-- SUPPLIED RECORDS follows --

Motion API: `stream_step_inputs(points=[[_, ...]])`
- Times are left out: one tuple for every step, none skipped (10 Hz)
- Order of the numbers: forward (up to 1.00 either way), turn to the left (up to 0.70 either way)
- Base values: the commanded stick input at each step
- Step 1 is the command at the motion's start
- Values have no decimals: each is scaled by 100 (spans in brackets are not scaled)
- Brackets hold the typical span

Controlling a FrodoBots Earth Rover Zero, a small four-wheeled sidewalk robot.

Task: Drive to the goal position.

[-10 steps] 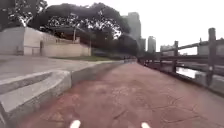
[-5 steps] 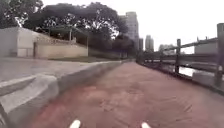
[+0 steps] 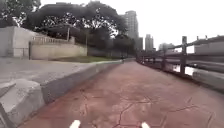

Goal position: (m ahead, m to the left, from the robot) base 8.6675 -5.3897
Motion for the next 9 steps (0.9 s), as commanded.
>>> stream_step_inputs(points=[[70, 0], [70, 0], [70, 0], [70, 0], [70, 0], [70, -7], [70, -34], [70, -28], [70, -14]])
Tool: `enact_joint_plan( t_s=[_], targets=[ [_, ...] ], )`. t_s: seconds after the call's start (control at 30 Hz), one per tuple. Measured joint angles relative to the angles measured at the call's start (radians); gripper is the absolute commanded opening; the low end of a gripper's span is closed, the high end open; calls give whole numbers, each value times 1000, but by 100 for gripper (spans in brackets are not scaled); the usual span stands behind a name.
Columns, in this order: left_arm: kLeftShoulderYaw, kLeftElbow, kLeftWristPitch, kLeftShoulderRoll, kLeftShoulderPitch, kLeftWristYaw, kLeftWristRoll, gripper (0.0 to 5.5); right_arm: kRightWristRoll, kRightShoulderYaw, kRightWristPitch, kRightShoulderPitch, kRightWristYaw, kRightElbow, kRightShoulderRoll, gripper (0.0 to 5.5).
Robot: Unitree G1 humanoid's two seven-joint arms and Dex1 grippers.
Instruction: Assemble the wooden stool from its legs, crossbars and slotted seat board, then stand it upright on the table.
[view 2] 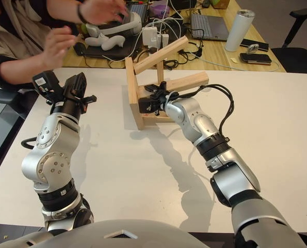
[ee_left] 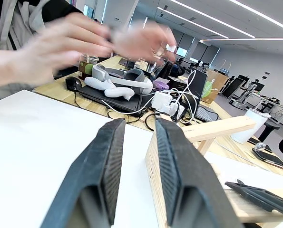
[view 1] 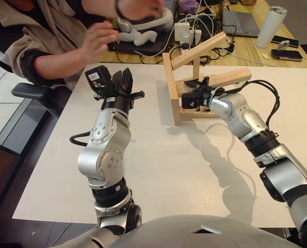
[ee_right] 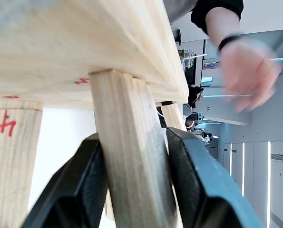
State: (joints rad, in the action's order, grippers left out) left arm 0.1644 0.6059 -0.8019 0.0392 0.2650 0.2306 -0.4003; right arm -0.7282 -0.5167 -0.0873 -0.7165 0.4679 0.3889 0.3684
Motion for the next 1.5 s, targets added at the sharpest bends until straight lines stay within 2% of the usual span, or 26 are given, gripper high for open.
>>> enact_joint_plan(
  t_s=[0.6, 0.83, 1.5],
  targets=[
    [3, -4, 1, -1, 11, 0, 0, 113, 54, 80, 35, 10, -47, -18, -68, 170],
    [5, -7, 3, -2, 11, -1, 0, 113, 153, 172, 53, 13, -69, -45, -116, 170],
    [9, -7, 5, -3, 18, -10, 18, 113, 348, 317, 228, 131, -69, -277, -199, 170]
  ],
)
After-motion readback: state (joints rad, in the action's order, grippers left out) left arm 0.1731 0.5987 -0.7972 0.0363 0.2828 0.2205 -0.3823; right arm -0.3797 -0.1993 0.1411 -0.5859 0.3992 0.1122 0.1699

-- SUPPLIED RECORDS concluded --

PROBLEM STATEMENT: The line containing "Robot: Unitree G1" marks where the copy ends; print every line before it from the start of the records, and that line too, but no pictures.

ANSWER:
Motion API: `stream_step_inputs(points=[[_, ...]])`
- Times are left out: one tuple for every step, none skipped (10 Hz)
- Order of the numbers: forward (up to 1.00 either way), turn to the left (up to 0.70 either way)
- Base values: the commanded stick input at each step
- Step 1 is the command at the motion's start
- Values have no decimals: each is scaled by 100 (spans in brackets are not scaled)
- Brackets hold the typical span

Controlling a FrodoBots Earth Rover Zero, a small four-wheeled sidewalk robot.

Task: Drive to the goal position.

[-10 steps] 
[-5 steps] 
[+0 steps] 

Goal position: (m ahead, m to the left, from the robot) base 8.6675 -5.3897
Motion for the next 9 steps (0.9 s), as commanded.
>>> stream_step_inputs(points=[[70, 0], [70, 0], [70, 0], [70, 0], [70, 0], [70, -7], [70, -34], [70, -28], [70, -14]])
Tool: `enact_joint_plan( t_s=[_], targets=[ [_, ...] ], )`. t_s: seconds after the call's start (control at 30 Hz), one per tuple. Measured joint angles relative to the angles measured at the call's start (radians); gripper is the absolute commanded opening; the low end of a gripper's span is closed, the high end open; calls give whole numbers, each value times 1000, but by 100 for gripper (spans in brackets are not scaled); the usual span stands behind a name.
Columns, in this order: left_arm: kLeftShoulderYaw, kLeftElbow, kLeftWristPitch, kLeftShoulderRoll, kLeftShoulderPitch, kLeftWristYaw, kLeftWristRoll, gripper (0.0 to 5.5); right_arm: kRightWristRoll, kRightShoulderYaw, kRightWristPitch, kRightShoulderPitch, kRightWristYaw, kRightElbow, kRightShoulderRoll, gripper (0.0 to 5.5).
Robot: Unitree G1 humanoid's two seven-joint arms and Dex1 grippers.

The answer given above is complete as it stands.